A superfluous command that, for already they are straining every nerve, all awake to the danger drawing nigh. Never in their lives were they in greater peril, never threatened by a fate more fearful than that impending now. For, as the canoes come nearer, it can be seen that there are only men in them; men of fierce aspect, every one of them armed.
“Nary woman nor chile!” mutters Seagriff, as though talking to himself. “Thet means war, an’ the white feathers stickin’ up out o’ thar skulls, wi’ thar faces chalked like circus clowns! War to the knife, for sartin!”
Still other, if not surer, evidences of hostility are the spears bristling above their heads, and the slings in their hands, into which they are seen slipping stones to be ready for casting. Their cries, too, shrilling over the water, are like the screams of rapacious birds about to pounce on prey which they know cannot escape them.
And now the canoes are approaching mid-channel, closing in from either side en échelon, and the boat must pass between them. Soon she has some of them abeam, with others on the bows. It is running the gauntlet, with apparently a very poor chance of running it safely. The failure of an oar-stroke, a retarding whiff of wind, may bring death to those in the gig, or capture, which is the same. Yet they see life beyond, if they can but reach it,—life in a breeze, the “sough” on the water, of which Seagriff spoke. It is scarcely two cables’ length ahead. Oh, that it were but one! Still they have hope, as the old sealer shouts encouragingly, “We may git into it yet. Pull, boys; pull wi’ might an’ main!”

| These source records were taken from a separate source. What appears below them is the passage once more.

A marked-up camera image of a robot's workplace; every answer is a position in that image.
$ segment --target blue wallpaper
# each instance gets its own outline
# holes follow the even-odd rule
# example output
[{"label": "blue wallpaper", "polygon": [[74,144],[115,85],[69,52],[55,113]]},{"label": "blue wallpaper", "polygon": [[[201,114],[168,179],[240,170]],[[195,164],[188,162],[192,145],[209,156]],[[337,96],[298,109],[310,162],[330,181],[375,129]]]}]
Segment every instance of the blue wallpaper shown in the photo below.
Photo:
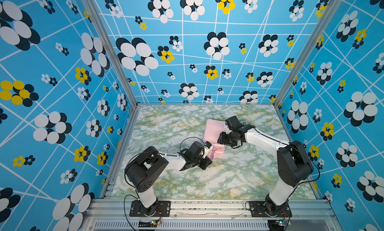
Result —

His words spur them to a fresh effort, and the boat bounds on, the oars almost lifting her out of the water. The canoes abeam begin to fall astern, but those on the bows are forging dangerously near, while the savages in them, now on their feet, brandish spears and wind their slings above their heads. Their
fiendish cries and furious gestures, with their ghastly chalked faces, give them an appearance more demoniac than human.
A stone is slung and a javelin cast, though both fall short. But will the next? They will soon be at nearer range, and the gig’s people, absolutely without means of protection, sit in fear and trembling. Still the rowers, bracing hearts and arms, pull manfully on. But Captain Gancy is appalled as another stone plashes in the water close to the boat’s side, while a third, striking the mast, drops down among them.
“Merciful Heaven!” he exclaims, despondingly, as he extends a sheltering arm over the heads of his dear ones. “Is it thus to end? Are we to be stoned to death?”